Among homologs, the linker region connecting the RRMs varies from 10 to 40aa, while the C-terminal tail ranges from 1 to 477aa among homologs. This substantial variation in the length of the C-terminal tail has prompted us to study this region in detail. We find that human SF3b4 comprises proline-rich regions at the C-terminal tail. To understand their conservation, we screened all the SF3b4 homologs identified in our study (i.e., 1318 proteins) for the presence of proline-rich motifs viz. PPRxxP, PPPPP, PxPPxR, PPLP and PPxY in which x indicates any residue type. These motifs are reported to mediate protein-protein interactions (Ingham et al., 2005). We recognized them in the homologous sequences of SF3b4 using MAST algorithm of the MEME suite (Bailey and Gribskov, 1998). To find disordered regions in the C-terminal tail, we used InterproScan, which comprehensively integrates many protein functional sites prediction tools and maximizes the in silico functional characterization of proteins (Jones et al., 2014). As a result, 804 homologs were found to possess proline-rich motifs, and 40 of them comprise disordered regions. Together, we observed that 64% (844 protein) of the identified homologs possess added functional regions at the C-terminal tail akin to human SF3b4 (Figure 4B). The remaining 36% of the SF3b4 homologs (474 proteins) lack functional motifs and are similar to the yeast homolog.
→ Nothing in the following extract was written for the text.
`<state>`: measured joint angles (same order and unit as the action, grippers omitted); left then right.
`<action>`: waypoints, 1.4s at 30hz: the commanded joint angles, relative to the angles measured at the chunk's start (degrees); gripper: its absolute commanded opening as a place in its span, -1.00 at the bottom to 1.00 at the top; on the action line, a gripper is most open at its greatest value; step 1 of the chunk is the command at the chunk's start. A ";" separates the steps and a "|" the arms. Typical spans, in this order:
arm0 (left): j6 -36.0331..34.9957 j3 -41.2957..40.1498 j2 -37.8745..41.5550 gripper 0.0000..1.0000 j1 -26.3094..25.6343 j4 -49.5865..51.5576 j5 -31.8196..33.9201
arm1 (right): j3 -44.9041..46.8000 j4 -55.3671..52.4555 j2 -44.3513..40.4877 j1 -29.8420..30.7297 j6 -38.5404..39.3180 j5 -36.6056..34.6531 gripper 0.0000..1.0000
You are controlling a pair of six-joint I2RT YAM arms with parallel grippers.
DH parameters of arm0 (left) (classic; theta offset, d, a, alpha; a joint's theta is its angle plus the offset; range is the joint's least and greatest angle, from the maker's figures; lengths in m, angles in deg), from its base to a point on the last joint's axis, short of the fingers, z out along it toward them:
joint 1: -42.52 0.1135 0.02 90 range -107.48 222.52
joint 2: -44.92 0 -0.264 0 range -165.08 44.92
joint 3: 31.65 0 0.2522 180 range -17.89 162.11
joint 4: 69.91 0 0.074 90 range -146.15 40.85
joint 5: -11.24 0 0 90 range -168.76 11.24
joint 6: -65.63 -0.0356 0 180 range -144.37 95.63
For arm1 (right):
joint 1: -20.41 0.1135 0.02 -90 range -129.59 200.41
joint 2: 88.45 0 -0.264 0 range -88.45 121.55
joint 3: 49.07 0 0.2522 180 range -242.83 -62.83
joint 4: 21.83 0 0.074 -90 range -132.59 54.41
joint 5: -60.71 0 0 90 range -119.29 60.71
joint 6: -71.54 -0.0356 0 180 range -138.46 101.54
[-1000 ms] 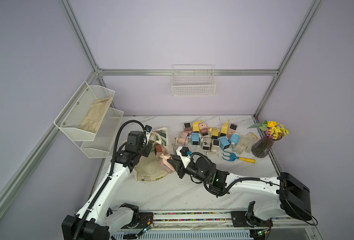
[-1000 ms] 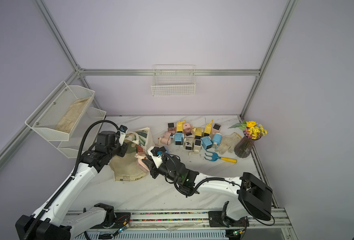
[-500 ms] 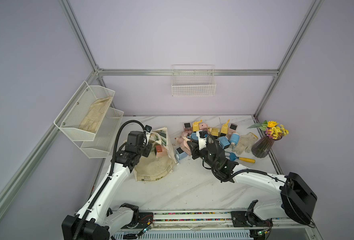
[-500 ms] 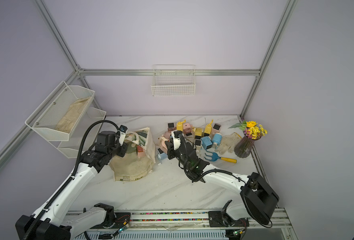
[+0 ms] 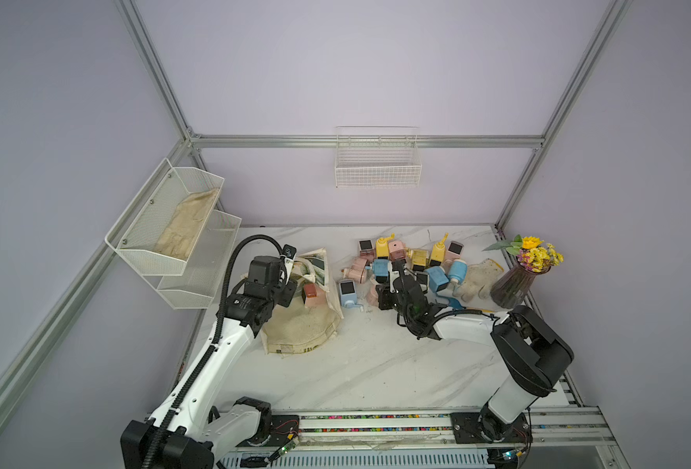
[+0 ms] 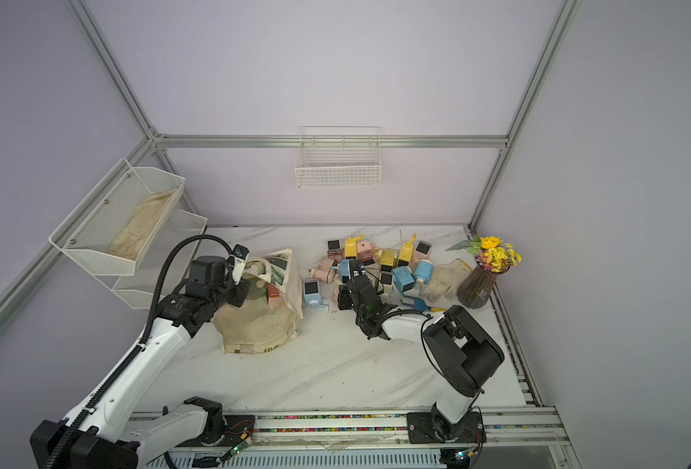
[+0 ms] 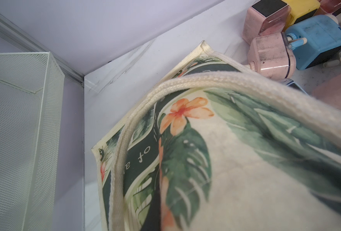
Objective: Take out the pencil sharpeners from the tote bags
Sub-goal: Pick up the pencil sharpener from the canvas bag, then place the pencil sharpener at the center of the board.
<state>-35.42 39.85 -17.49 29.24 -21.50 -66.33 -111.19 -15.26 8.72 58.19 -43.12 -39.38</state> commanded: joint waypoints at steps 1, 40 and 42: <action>2.08 4.00 0.10 -1.00 -0.09 -1.69 0.53 | -2.87 1.42 1.66 0.19 -2.34 1.94 -1.00; 3.05 4.40 -0.77 -1.00 -0.07 -1.48 1.42 | -1.93 9.47 -15.28 21.01 11.39 13.11 -0.07; 3.14 4.49 -0.89 -1.00 -0.02 -1.26 1.37 | -3.18 10.45 -12.39 24.81 10.40 11.19 -0.06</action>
<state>-34.98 39.85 -18.21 29.24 -21.34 -66.29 -112.81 -6.45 -6.56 79.48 -34.25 -25.65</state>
When we delineated their distribution across the genomes in our dataset, we find that a considerable proportion of SF3b4 homologs have proline-rich motifs in all kingdoms except Bangiophyceae, Parabasalia and Pyrenomonadales (Figure 4B and Supplementary Table S4). Since only a few homologs were identified in these kingdoms, a conclusive inference on the implications of the absence of proline-rich motifs could not be made in these kingdoms. In the case of fungi, in which we find that yeast SF3b4 homolog (Hsh49) lacks the motifs, 55% of the identified homologs have proline-rich motifs. These observations suggest that many kingdoms of eukaryotes have a considerable proportion of SF3b4 homologs harboring proline-rich motifs as also homologs lacking such motifs (Figure 4B). Notably, we observe that the motifs are absent in SF3b4 homologs of multiple taxonomic clades, namely Saccharomycetales, Trypanosoma, Candida, Streptophytina, Parabasalia, as well as few metazoans (Supplementary Table S4). It is possible that these are distant homologs of the other eukaryotes with no recognizable functional features in the C-terminal tail. Further, it is possible that the SF3b4 in these species might not play versatile roles in translation and cell signalling, as observed in specific eukaryotes having SF3b4 with functional regions in the C-terminal tail (Xiong and Li, 2020). Our large-scale screening on SF3b4 homologs reveals that proline-rich motifs in SF3b4 are present in a majority of eukaryotes but selectively absent in few specific groups of pathogenic fungi, plants, protists, and parasites. This suggests that the C-terminal tail of SF3b4 is an evolutionarily flexible region and incurs taxa-specific molecular signatures. This may well be attributed to their functional adaptations and contribute to their versatility in other eukaryotes, although this remains to be experimentally demonstrated and verified.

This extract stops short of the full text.